A Novel Integration of MR Imaging and Raman Spectroscopy of Mouse Aortas

Noninvasive magnetic resonance imaging (MRI) has the potential to detect the fibrous cap, lipid core, calcifications, and hematoma; however, most MRI studies of atherosclerosis in animals and humans have been limited to evaluation of vessel dimensions. The chemical composition of an atherosclerotic plaque may be the most critical determinant of the vulnerability to rupture; therefore, methods capable of determining plaque composition, such as Raman spectroscopy and microscopy, have great potential for identifying these vulnerable plaques. We are currently developing an integrated technique of noninvasive in vivo MRI combined with ex vivo MRI and Raman microscopy to evaluate the morphology and chemical composition of the aorta in APOE-KO and LDLR-KO mice. MRI studies are performed using a 9.4T MRI system.

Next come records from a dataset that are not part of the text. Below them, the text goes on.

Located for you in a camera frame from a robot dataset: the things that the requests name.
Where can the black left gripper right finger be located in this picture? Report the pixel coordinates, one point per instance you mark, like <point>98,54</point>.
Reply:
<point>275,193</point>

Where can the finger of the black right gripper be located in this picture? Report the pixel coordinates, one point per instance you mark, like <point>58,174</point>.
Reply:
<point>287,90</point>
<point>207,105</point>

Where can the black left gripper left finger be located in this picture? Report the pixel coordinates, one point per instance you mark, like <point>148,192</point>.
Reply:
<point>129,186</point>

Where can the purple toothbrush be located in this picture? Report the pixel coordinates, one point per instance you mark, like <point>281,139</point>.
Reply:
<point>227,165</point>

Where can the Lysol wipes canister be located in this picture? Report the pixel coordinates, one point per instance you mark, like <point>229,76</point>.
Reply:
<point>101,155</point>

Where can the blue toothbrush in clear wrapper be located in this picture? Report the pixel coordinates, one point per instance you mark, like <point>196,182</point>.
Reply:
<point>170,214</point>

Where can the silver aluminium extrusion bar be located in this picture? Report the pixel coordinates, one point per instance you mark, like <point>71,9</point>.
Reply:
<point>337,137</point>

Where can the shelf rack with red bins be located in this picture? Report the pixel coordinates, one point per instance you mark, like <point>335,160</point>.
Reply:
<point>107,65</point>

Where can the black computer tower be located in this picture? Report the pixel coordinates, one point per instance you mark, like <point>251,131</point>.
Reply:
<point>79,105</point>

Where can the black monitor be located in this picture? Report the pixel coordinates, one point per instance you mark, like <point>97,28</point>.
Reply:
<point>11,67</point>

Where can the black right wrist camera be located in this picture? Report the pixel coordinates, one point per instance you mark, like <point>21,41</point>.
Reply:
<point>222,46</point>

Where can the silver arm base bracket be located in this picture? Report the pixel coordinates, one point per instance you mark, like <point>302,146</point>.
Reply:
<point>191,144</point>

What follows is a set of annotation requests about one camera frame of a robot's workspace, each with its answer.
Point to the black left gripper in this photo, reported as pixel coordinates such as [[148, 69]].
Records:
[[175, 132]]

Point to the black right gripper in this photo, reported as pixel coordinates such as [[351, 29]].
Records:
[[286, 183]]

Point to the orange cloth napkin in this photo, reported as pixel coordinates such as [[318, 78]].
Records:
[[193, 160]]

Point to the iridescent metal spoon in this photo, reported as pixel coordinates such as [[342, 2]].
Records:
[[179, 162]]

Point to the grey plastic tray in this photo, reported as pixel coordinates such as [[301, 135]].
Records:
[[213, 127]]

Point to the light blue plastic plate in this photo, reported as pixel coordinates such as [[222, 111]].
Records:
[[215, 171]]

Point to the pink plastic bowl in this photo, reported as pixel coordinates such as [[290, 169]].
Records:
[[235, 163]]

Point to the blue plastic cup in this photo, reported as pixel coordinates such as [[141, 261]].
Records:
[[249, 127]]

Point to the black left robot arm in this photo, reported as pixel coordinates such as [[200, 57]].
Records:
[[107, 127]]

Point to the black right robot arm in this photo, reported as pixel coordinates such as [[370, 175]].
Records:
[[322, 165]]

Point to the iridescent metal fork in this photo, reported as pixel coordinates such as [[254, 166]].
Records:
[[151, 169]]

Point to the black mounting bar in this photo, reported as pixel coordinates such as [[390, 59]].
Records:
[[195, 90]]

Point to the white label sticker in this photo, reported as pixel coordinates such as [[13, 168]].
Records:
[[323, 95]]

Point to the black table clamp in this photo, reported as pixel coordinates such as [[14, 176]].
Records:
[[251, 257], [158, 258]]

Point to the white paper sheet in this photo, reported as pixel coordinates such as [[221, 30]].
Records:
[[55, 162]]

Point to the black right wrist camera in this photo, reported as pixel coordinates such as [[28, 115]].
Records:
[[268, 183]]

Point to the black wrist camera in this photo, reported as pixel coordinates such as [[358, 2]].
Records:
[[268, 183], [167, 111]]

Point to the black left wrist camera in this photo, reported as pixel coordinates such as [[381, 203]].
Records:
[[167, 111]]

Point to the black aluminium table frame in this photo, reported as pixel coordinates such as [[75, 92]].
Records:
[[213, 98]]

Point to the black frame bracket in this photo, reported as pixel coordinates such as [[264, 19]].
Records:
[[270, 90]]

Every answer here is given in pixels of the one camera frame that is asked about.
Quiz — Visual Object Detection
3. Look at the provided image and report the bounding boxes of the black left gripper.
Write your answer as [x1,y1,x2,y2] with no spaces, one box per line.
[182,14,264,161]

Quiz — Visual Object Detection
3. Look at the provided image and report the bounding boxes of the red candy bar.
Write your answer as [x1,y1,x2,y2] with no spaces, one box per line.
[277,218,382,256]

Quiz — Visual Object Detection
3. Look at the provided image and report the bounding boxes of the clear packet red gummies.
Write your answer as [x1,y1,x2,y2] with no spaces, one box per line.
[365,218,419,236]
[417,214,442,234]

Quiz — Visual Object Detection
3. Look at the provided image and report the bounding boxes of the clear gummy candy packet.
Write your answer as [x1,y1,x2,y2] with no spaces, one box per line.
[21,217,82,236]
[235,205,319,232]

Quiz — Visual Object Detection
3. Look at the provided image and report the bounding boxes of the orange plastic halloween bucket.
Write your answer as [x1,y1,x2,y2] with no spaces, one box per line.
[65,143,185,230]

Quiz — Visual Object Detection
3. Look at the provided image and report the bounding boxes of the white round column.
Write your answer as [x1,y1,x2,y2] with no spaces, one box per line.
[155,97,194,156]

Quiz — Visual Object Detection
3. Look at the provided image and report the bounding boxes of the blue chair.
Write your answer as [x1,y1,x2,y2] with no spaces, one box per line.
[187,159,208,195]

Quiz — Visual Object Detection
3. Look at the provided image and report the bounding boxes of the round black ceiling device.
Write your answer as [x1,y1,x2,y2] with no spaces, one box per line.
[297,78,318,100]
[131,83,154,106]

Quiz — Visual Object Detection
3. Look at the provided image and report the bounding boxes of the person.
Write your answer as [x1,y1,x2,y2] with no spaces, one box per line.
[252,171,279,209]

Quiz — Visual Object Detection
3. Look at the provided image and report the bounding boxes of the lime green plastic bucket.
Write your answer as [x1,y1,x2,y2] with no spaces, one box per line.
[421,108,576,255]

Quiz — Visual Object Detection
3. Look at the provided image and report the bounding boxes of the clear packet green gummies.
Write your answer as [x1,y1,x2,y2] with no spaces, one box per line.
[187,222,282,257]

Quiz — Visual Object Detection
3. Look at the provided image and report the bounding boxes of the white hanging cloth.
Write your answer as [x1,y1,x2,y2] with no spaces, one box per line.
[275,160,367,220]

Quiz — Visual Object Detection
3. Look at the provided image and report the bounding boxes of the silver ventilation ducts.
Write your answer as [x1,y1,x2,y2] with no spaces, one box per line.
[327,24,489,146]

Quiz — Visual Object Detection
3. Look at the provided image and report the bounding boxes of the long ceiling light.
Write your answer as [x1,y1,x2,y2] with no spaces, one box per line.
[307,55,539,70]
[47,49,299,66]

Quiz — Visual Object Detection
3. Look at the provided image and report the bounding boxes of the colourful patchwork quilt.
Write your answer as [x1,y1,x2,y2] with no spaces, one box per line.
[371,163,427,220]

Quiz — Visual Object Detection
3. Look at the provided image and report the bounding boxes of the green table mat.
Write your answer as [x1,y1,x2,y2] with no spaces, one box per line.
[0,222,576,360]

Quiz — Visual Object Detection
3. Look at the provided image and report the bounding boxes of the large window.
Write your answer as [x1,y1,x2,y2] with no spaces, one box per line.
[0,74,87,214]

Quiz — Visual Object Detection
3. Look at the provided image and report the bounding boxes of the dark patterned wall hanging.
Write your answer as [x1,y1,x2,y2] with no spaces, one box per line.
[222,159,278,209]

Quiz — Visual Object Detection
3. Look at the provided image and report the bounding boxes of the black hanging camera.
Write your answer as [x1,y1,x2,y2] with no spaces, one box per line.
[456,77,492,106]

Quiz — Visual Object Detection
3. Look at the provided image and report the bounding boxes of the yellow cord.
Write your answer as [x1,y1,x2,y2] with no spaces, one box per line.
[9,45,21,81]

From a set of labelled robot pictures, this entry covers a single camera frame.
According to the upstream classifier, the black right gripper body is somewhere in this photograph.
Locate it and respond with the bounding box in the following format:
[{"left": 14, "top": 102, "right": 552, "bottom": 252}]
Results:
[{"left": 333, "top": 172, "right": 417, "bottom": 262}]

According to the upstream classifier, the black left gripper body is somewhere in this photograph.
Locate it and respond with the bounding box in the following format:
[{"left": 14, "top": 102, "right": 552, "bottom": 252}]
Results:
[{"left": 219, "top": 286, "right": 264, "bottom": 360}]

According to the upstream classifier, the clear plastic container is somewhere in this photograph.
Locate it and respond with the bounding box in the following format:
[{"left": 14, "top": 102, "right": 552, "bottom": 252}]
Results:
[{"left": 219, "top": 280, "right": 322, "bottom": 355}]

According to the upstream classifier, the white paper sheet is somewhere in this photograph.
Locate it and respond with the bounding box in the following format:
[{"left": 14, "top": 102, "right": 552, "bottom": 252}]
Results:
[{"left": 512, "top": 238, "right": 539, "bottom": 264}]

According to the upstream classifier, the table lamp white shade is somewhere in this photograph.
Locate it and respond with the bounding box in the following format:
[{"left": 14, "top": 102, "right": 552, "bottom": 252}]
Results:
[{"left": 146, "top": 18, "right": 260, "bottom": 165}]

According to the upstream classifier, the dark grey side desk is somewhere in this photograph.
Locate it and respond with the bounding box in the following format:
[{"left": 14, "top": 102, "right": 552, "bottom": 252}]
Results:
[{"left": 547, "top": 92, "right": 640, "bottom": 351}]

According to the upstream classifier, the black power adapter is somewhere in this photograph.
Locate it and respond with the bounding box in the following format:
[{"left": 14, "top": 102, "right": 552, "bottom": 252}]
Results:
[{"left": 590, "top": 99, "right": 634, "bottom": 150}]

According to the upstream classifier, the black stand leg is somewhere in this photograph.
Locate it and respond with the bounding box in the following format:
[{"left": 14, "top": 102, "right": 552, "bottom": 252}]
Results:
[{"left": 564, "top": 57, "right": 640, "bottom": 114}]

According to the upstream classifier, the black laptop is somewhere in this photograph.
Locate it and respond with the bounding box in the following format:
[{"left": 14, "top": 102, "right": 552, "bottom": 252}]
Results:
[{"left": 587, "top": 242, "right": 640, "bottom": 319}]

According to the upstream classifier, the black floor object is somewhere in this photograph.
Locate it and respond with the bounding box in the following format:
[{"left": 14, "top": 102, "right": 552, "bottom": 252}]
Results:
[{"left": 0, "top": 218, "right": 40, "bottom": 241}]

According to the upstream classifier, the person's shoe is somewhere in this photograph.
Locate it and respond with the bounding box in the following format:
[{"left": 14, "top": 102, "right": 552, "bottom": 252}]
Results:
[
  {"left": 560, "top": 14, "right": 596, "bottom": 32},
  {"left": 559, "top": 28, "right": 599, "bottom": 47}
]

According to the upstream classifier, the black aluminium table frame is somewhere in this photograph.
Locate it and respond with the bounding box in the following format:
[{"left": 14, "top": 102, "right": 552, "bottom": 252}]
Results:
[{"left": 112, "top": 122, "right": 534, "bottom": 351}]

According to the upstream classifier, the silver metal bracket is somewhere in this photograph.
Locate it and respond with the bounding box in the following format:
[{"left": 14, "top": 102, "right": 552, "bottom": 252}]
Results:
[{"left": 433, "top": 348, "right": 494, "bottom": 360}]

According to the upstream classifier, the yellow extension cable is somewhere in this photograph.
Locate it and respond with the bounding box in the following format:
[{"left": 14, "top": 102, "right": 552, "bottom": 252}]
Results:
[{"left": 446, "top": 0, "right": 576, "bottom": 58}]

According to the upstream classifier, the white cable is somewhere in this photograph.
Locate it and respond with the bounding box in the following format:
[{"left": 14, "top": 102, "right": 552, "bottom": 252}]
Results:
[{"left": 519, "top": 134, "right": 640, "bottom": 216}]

Cardiac gated in vivo MRI of anesthetized mice show heart and vasculature features with an in plane resolution of ~100m. We are also investigating improvement in visualization of atherosclerotic plaques using a novel contrast agent. For ex vivo MRI, the tissue is embedded in gelatin in a 10 mm NMR tube and placed in a 10 mm volume coil. The morphology of the aorta tissue sample is subsequently examined with a Raman confocal microscope. Raman spectra are acquired at each region with a laser power of ~25mW, 785 nm excitation and a 100X objective. Adventitial fat cells, arterial wall cells and foam cells or cells from the lesion areas have very characteristic and different spectroscopic features. Our preliminary data show that by combining ex vivo MRI and Raman spectroscopy we can examine the composition and morphology of the extremely thin mouse aortic tissue. The results of this project will be used to guide development of in vivo MRI and Raman studies of the influence of gender, diet, and aging on the progression of atherosclerosis in novel mouse models of human cardiac disease.